Whitney Thompson: I’ve never dealt with an eating disorder personally; I have friends who have. The reason I went on [Top Model] though, is because I wanted to change the fashion industry. Because it obviously affects people and they way that they view themselves. I mean, when the majority of all 9-year-old girls have been on a diet, we’re doing something wrong. And so, even though I haven’t been personally affected, it’s obvious that the industry is affecting people and it does make women feel bad about themselves, or worse.
Q. So, speaking of airbrushing, have you ever looked at a picture of yourself and had one of those moments of like, “Whoa, I do not look like that”?

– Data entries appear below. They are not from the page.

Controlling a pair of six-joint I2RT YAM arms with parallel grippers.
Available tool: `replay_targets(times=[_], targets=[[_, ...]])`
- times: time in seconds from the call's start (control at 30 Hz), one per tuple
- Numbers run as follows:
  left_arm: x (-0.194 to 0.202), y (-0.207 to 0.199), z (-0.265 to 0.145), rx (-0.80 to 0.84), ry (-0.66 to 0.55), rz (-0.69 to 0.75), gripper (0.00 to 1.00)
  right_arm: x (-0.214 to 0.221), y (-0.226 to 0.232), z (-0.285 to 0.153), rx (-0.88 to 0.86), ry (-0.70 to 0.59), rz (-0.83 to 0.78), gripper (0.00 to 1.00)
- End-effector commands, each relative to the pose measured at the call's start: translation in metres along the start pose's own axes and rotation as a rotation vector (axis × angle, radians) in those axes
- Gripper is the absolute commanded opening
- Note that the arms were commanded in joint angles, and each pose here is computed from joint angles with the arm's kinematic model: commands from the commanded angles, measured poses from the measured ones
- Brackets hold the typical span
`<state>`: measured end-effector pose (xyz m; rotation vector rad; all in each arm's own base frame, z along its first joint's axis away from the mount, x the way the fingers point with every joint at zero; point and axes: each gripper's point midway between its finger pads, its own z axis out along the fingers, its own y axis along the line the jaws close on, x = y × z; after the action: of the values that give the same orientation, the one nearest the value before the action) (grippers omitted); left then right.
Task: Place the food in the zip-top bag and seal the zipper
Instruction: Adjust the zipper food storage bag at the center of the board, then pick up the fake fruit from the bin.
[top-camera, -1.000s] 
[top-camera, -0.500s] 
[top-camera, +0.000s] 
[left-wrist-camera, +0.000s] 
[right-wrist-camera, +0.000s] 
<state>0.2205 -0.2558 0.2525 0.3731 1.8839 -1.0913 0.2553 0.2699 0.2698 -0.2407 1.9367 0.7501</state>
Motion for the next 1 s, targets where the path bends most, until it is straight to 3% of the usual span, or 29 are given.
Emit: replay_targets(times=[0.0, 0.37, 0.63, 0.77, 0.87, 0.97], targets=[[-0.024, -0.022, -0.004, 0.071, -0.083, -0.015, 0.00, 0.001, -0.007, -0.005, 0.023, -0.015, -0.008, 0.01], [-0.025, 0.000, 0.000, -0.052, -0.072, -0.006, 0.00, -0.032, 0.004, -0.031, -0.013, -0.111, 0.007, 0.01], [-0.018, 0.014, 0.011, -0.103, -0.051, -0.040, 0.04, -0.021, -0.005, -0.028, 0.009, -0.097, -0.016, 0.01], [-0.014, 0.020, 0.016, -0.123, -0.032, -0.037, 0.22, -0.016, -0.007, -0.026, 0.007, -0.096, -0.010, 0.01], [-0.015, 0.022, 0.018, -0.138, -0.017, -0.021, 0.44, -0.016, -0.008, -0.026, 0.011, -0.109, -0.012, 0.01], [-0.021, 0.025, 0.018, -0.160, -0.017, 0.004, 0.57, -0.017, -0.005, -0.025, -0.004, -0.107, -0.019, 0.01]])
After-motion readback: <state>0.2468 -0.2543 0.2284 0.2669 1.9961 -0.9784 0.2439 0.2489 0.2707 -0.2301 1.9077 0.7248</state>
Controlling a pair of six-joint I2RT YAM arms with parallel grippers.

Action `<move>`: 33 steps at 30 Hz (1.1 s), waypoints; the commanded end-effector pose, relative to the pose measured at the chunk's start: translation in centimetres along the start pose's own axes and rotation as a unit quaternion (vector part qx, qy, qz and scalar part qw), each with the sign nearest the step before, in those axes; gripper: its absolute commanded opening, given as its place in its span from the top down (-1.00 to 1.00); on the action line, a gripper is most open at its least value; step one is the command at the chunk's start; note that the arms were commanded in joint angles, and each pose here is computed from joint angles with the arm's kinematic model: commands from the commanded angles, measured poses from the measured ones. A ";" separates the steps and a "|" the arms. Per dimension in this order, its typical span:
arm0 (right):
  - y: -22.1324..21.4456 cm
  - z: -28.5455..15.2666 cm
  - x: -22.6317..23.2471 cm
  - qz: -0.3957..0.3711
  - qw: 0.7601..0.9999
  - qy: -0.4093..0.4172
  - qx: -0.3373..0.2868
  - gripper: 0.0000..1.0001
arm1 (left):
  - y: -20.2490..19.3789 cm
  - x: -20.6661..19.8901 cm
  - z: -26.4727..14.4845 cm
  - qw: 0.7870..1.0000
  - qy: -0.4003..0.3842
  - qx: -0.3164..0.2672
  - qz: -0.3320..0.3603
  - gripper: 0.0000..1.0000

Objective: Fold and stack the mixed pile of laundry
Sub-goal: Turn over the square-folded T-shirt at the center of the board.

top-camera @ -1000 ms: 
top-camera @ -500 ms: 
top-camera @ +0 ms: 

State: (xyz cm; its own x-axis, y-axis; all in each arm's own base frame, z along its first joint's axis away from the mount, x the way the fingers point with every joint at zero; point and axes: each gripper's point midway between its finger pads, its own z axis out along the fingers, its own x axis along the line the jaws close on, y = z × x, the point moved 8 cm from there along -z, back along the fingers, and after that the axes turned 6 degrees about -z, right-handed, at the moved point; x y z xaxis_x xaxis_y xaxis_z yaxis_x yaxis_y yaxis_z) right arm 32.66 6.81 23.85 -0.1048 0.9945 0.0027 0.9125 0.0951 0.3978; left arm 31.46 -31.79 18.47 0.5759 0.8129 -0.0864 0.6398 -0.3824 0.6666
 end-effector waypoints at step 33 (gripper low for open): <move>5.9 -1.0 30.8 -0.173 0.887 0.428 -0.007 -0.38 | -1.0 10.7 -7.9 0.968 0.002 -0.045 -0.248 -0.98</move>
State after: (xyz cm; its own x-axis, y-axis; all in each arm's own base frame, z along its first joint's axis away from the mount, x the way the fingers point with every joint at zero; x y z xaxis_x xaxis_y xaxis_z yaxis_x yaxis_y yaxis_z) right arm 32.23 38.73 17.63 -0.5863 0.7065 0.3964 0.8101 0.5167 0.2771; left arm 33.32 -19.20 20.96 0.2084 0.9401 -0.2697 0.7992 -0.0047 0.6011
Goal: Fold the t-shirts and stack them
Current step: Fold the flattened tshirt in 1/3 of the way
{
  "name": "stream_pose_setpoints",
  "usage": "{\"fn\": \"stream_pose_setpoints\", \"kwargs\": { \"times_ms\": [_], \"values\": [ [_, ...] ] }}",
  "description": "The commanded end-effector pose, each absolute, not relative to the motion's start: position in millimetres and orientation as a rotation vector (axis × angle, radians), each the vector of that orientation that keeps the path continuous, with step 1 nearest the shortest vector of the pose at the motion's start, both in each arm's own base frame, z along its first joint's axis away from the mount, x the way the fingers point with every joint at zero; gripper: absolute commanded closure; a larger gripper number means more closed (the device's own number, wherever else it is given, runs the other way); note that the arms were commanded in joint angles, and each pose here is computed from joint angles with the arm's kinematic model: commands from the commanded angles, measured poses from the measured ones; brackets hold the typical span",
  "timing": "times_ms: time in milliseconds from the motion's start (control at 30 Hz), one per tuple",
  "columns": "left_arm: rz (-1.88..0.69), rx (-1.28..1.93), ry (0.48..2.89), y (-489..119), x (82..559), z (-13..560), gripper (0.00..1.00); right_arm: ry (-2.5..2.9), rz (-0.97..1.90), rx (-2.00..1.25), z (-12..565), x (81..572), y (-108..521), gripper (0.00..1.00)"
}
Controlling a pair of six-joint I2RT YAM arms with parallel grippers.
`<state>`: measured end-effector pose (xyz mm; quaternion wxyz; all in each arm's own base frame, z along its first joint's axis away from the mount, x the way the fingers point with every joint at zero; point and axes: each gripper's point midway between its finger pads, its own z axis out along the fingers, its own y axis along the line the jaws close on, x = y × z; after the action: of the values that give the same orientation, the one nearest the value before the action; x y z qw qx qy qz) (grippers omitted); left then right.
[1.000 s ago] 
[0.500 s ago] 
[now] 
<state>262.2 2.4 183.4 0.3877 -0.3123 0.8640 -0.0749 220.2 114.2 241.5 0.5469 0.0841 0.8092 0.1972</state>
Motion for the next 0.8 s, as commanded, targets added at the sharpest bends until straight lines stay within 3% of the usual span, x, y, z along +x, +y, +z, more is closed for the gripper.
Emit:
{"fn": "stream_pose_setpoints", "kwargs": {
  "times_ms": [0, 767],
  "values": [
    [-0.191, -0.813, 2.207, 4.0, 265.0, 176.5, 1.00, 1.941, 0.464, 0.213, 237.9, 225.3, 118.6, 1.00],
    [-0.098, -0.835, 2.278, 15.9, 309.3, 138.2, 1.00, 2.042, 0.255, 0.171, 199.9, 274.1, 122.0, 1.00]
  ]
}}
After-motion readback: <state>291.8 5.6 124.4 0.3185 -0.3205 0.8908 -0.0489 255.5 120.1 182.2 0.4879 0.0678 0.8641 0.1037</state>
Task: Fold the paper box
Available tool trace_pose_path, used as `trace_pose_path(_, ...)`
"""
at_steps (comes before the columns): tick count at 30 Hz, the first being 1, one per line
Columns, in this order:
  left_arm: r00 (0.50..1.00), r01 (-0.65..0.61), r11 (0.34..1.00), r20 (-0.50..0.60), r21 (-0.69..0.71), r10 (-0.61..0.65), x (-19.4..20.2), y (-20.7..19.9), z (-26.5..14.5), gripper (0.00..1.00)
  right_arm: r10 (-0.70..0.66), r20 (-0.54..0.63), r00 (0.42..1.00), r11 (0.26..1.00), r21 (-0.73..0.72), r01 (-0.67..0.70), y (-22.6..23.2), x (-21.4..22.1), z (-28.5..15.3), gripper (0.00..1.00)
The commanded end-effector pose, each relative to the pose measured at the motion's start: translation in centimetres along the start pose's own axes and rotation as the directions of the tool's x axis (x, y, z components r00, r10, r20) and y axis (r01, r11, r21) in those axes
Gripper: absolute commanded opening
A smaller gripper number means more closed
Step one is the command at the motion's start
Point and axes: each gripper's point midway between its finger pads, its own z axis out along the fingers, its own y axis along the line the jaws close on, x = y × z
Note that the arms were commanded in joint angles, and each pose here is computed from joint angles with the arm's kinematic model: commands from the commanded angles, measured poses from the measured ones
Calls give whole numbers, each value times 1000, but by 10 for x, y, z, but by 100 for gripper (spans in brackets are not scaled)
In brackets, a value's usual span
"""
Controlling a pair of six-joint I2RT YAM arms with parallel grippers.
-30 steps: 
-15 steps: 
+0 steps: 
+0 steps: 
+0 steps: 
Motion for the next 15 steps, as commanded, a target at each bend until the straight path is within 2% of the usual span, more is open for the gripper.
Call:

WT: Definitely my Cover Girl ads. I thought, like, really? Cover Girl is notorious for airbrushing, I mean, just look at Drew Barrymore’s ads. Everyone knows what she looks like and everyone’s like, “Wow, now that she’s almost 40, she looks amazing!” What I did like about Seventeen was I did a bikini shoot, I was in bathing suits for the whole thing and they told me that they didn’t airbrush me, which I really appreciated. You can see a huge difference, which of course, at first I was like, Oh no! First of all I’m the first winner whose in a bikini in 17 and then they’re not gonna give me a break here, but I think it was really good in hindsight. I definitely lean more towards not being airbrushed away. And I really respect Kate Winslet, because she’s actually sued people over airbrushing. She will not be airbrushed.
I think [airbrushing] even sets up unrealistic expectations for yourself. When I see myself on a billboard in Times Square and I’m looking at my face and your ego gets really big and you’re walking down the street and I don’t look like that. I have sun spots, I’m getting wrinkles, I’m 23 and I’m from Florida, so I age and you don’t see that in pictures. And Cover Girl was definitely the worst. My lip was, I think I looked like a fish. But at the same time, who’s going to complain about a billboard in Times Square. You know? [laughs] I mean, my head is a few stories high, that’s neat, regardless of what it looks like.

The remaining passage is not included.